LA ETICA DEL BOXEO
Si la aparición de Roberto “Manos de piedra” Durán en el espectro del boxeo mundial resultó una sorpresa notable, una especie de meteorito que pocos podían prever, el biopic sobre su figura que es Manos de piedra también es, a su modo y salvando las distancias, toda una sorpresa. Una sorpresa que se va constituyendo de a poco, sobre la marcha, pieza a pieza, y que es en sí toda una paradoja, porque lo más interesante y atractivo no se ve dentro sino fuera del ring.
Muchas cosas pasan y se cuentan en Manos de piedra, a pesar de que se presenta como un simple biopic sobre Roberto Durán, quien hilvanó una carrera legendaria en diferentes categorías, empezando por los pesos ligeros para luego reconvertirse como welter. En la primera mitad, lo que se impone no es tanto la historia de Durán, con su infancia pobre, el abandono de su padre que lo marca de por vida; su amor a primera vista con Felicidad, su mujer de toda la vida; y el problemático contexto político de Panamá como telón de fondo; sino la perspectiva y la mirada de Ray Arcel, un entrenador de enorme trayectoria al que Robert De Niro encarna con una disciplina, sobriedad y sutileza que hacía rato no se le veía, como si hubiera estado esperando por años un papel semejante. Arcel es un personaje que merece una película propia y que entrega un conjunto de frases tan simples como memorables, que evidencian una coherencia de hierro y reflejan buena parte de una ética boxística que parece perdida. Si bien su voz en off, que va pautando buena parte del relato, está ciertamente de más, hay algo en el tono que usa De Niro que lleva a que podamos aceptarla. Ese tono está marcado por lo didáctico: estamos ante a un entrenador -que es más bien un docente del boxeo y la vida- explicando a su estudiante, contándonos sus virtudes, defectos, potencialidades, su crecimiento y aprendizaje. Durante largos minutos, Manos de piedra funciona mucho mejor como biopic sobre Arcel, sobre un tipo que simboliza el Boxeo (así, con mayúscula), que como biopic sobre Durán, que representa claramente a ese país repleto de contradicciones que es Panamá.
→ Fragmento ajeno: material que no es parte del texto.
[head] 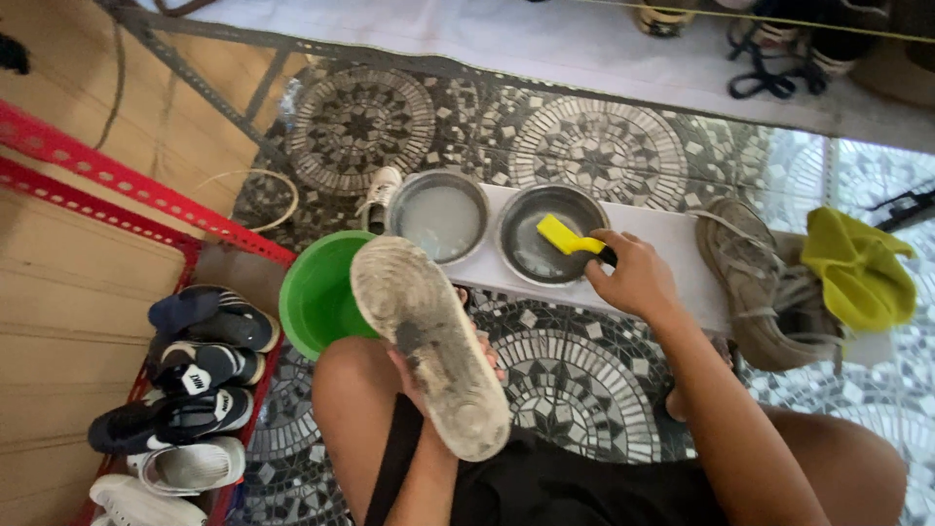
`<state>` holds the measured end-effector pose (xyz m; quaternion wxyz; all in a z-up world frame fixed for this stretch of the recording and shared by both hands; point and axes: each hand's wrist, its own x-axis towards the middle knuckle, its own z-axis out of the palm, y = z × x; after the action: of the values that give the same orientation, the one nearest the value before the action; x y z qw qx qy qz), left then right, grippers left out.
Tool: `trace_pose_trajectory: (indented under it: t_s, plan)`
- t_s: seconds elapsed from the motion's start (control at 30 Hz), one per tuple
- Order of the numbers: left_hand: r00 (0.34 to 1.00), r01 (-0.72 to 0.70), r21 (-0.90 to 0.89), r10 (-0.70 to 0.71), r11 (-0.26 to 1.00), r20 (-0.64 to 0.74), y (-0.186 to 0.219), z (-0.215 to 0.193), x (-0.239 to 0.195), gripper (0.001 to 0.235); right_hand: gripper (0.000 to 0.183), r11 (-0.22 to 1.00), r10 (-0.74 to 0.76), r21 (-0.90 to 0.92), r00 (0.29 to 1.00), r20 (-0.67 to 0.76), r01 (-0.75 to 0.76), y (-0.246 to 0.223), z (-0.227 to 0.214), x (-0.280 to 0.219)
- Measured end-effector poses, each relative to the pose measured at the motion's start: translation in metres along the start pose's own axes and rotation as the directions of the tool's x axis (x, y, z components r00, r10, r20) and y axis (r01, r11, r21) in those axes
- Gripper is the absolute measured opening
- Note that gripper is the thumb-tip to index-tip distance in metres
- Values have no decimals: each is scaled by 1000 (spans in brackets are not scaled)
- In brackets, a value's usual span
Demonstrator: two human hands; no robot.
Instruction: The person sits on the floor and scrubs the sole of a white sneaker using a yellow brush. They repeatedly dip the brush into a metal bowl of water and scrub the shoe's bottom surface.
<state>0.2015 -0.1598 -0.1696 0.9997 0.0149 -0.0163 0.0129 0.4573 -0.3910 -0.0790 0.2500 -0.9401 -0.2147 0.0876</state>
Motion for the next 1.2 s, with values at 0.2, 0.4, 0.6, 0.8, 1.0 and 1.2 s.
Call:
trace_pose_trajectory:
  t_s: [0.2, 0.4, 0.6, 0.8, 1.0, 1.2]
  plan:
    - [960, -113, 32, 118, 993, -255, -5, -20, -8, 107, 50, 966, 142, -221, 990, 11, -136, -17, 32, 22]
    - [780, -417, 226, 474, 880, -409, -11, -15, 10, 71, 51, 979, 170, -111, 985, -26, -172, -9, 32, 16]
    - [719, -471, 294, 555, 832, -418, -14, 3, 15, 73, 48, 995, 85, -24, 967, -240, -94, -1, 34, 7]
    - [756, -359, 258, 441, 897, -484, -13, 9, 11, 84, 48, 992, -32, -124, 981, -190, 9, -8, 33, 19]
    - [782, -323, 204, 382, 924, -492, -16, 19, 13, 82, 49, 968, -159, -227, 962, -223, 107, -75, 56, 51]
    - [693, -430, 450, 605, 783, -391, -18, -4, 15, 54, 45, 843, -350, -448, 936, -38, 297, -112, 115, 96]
Es en su segunda mitad donde Manos de piedra encuentra la forma precisa para contar apropiadamente la serie de conflictos que aquejan a Durán (a quien Edgar Ramírez interpreta con la dosis necesaria de compromiso drama y espectáculo), como si hubiera necesitado armar todo el rompecabezas de su infancia y juventud para terminar de entenderlo y narrarlo en sus momentos decisivos, donde lo legendario se fusionó con lo humano. Si la película presenta unas cuantas dificultades para delinear las instancias de ascenso y caída, un tanto condenada por los lugares comunes, encuentra muchas más facilidades para la etapa de redención, alimentándose precisamente de todos los lugares comunes. Allí la historia de Durán confluye con la historia de Panamá, pudiendo apreciarse las construcciones de imaginarios y leyendas, la necesidad de un país de tener a un hombre que pueda ser un ídolo en quien reflejarse, y a ese hombre entendiendo los mecanismos apropiados para reinventarse y poder ser ese ídolo, ese mito viviente que simbolice todo lo que puede lograr una nación.
Como decíamos antes, lo mejor de Manos de piedra no se ve dentro del ring: el director y guionista Jonathan Jakubowicz se regodea demasiado en los travellings y trucos de montaje, perdiendo la oportunidad de exponer más apropiadamente las virtudes boxísticas de Durán y lo que implicaron sus duelos con Sugar Ray Leonard. Pero a cambio logra entregar un film que entiende y muestra con sapiencia el detrás de escena, los momentos previos a subir al cuadrilátero, los desafíos físicos y conductuales que afronta un boxeador en el día a día, la forma en que puede jugar su entorno, el negocio que se ensambla a su alrededor, los egos de todo tipo en constante choque. Es un gesto deliberado, que deja en claro que el boxeo es un deporte individual pero cimentado en lo grupal y hasta directamente lo colectivo. A veces, nos dice el film, cuando un boxeador entra al ring, no solo ingresa él: también lo hacen su familia, su entrenador, su representante, sus amigos, el lugar donde nació. Entran las historias particulares y generales. Entra una ideología. Entra un país. Con esa dosis de inteligencia y sensibilidad –e imponiéndose a sus rugosidades y desniveles-, Manos de piedra cuenta una época y explica una serie de valores que parecen perdidos.